I’m trying to effectively join a timeseries table with some reference data via a http get request.
Is it possible to either:
Join the tables? I tried joining them but I get no results. I think it’s because the table groups are different even though I specify buildingId for both tables?
import "http/requests"
import "experimental/json"
import "array"
import "join"
import "dict"
response = requests.get(url: "...")
data = json.parse(data: response.body)
statusFrequencies = array.from(rows: data)
|> map(fn: (r) => ({r with key: string(v: r.buildingId), value: r.statusFrequencySeconds}))
|> group(columns: ["buildingId"])
a = from(bucket: "live")
|> range(start: 2022-03-23T00:00:00Z, stop: 2022-03-24T00:00:01Z)
|> filter(fn: (r) => r["_measurement"] == "CONNECTION_QUALITY")
|> group(columns: ["buildingId"])
Create a dictionary out of the http response? Something like this:
import "http/requests"
import "experimental/json"
import "array"
import "join"
import "dict"
response = requests.get(url: "...")
data = json.parse(data: response.body)
statusFrequencies = data |> array.map(fn: (x) => ({key: x.buildingId, value: x.statusFrequencySeconds}))

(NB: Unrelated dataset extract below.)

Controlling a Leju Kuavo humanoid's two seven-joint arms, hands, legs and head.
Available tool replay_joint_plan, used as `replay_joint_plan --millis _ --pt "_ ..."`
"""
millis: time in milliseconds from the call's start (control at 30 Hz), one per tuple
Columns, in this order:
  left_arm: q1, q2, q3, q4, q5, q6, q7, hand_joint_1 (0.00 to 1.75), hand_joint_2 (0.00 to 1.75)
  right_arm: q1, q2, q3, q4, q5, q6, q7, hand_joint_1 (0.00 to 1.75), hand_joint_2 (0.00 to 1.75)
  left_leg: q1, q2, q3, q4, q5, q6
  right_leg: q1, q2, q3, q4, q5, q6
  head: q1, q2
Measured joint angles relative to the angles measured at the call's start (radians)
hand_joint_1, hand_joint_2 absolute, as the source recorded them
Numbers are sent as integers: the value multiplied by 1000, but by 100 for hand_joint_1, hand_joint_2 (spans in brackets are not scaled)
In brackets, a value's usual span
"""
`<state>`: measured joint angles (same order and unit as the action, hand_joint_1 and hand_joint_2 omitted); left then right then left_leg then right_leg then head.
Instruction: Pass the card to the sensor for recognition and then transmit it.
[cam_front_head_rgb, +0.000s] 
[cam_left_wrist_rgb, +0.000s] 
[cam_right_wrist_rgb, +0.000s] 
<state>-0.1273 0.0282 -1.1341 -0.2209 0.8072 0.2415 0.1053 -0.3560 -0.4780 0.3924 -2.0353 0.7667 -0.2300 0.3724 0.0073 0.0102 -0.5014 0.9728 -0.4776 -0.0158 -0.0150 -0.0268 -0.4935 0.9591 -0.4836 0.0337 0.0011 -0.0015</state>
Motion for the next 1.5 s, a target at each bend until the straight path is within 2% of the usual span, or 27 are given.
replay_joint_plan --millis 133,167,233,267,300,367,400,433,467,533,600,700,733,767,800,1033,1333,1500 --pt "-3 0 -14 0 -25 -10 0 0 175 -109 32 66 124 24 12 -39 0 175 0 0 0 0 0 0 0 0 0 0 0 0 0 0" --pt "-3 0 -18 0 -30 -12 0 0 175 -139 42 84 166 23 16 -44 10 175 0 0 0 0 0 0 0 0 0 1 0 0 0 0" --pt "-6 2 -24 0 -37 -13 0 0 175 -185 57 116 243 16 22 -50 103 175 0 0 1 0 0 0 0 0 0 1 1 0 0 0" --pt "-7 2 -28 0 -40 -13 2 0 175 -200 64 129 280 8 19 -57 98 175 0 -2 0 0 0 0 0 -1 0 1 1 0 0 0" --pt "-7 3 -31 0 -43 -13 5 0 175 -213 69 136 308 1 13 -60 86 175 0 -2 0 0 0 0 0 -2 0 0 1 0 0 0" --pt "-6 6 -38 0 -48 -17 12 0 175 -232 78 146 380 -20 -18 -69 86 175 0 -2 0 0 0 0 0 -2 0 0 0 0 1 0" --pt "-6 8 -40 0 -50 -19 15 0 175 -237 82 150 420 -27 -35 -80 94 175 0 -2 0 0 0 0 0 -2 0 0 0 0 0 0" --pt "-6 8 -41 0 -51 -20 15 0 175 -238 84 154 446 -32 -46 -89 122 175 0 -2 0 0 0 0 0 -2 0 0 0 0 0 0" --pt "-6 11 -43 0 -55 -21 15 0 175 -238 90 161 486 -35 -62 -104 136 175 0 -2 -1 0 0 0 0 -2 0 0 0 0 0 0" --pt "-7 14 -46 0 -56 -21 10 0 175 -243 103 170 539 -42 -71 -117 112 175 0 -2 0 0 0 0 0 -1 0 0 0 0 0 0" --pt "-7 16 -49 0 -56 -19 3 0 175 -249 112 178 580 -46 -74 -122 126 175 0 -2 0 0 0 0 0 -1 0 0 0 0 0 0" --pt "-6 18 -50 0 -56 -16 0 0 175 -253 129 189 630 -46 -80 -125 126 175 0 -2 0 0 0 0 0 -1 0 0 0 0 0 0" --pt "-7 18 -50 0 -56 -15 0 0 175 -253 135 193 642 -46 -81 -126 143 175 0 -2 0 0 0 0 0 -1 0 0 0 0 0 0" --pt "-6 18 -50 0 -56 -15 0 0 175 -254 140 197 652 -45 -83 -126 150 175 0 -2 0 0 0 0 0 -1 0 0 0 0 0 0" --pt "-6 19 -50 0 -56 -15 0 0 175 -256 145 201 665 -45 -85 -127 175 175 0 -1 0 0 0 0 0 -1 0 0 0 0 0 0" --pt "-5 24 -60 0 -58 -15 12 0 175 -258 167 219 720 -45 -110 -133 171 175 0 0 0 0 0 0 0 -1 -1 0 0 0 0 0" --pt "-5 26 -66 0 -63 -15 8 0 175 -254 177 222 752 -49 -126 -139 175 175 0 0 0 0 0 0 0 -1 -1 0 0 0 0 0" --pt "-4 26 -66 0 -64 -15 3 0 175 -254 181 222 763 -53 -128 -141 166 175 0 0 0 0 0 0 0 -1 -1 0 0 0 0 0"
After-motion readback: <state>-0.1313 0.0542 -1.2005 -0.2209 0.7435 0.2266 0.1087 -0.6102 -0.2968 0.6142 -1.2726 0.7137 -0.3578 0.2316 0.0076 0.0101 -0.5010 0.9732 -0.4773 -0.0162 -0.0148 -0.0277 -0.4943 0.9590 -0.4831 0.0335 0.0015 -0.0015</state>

dict.fromList(statusFrequencies)
scott
January 11, 2023, 8:08pm
2
@Rod_McCutcheon Do you have an example of the returned response body?
[
{
"buildingId":1,
"statusFrequencySeconds":60
},
{
"buildingId":4,
"statusFrequencySeconds":300
},
{
"buildingId":5,
"statusFrequencySeconds":60
},
{
"buildingId":2,
"statusFrequencySeconds":300
},
{
"buildingId":3,
"statusFrequencySeconds":300
}
]
scott
January 11, 2023, 10:03pm
4
You definitely have the right idea and could go either route (join or dictionary). There are pros and cons to either route (mainly performance, but I’m not sure which one will perform better). Joining the data is probably the simpler route. Your query above didn’t include the actual join, but it should look something like this:
import "http/requests"
import "experimental/json"
import "array"
import "join"
response = requests.get(url: "...")
data = json.parse(data: response.body)
statusFrequencies = array.from(rows: data)
|> group(columns: ["buildingId"])
a = from(bucket: "live")
|> range(start: 2022-03-23T00:00:00Z, stop: 2022-03-24T00:00:01Z)
|> filter(fn: (r) => r["_measurement"] == "CONNECTION_QUALITY")
|> group(columns: ["buildingId"])
join.inner(
left: a,
right: statusFrequencies,
on: (l, r) => l.buildingId == r.buildingId,
as: (l, r) => ({l with statusFrequency: r.statusFrequencySeconds}),
)
Thanks Scott, I’m still not seeing any results for the join. Is it because the _start and _stop fields are also part of the group? How do I fix that?
I ended up solving this by converting the array to a dictionary, and then doing a lookup.
import "experimental"
import "date"
import "http/requests"
import "experimental"
import "experimental/json"
import "experimental/array"
import "array"
import "dict"
response = requests.get(url: "...")
data = json.parse(data: response.body)
a = array.from(rows: data)
b = array.map(arr: data, fn: (x) => ({ key: float(v: x.buildingId), value: x.statusFrequencySeconds }))
statusFrequencies = dict.fromList(pairs: b)
from(bucket: "live")
|> range(start: -5m)
|> filter(fn: (r) => r["_measurement"] == "LIGHT_LEVEL")
|> filter(fn: (r) => r["_field"] == "value")
|> aggregateWindow(every: 5m, fn: count, createEmpty: true)
|> toFloat()
|> map(fn: (r) => ({r with _value: r._value / dict.get(dict: statusFrequencies, key: float(v: r.buildingId), default: 1.0) / 60.0 * 255.0}))
|> map(fn: (r) => ({r with _time: experimental.addDuration(d: -5m, to: r._time)}))
|> map(fn: (r) => ({r with _measurement: "CONNECTION_QUALITY"}))
|> filter(fn: (r) => r._value > 0.0)
|> to(bucket: "five_minutes")
I had the same issue. |> drop(columns: [“_start”, “_stop”]) worked for me. So, yes, the problem is that _start and _stop are part of the group.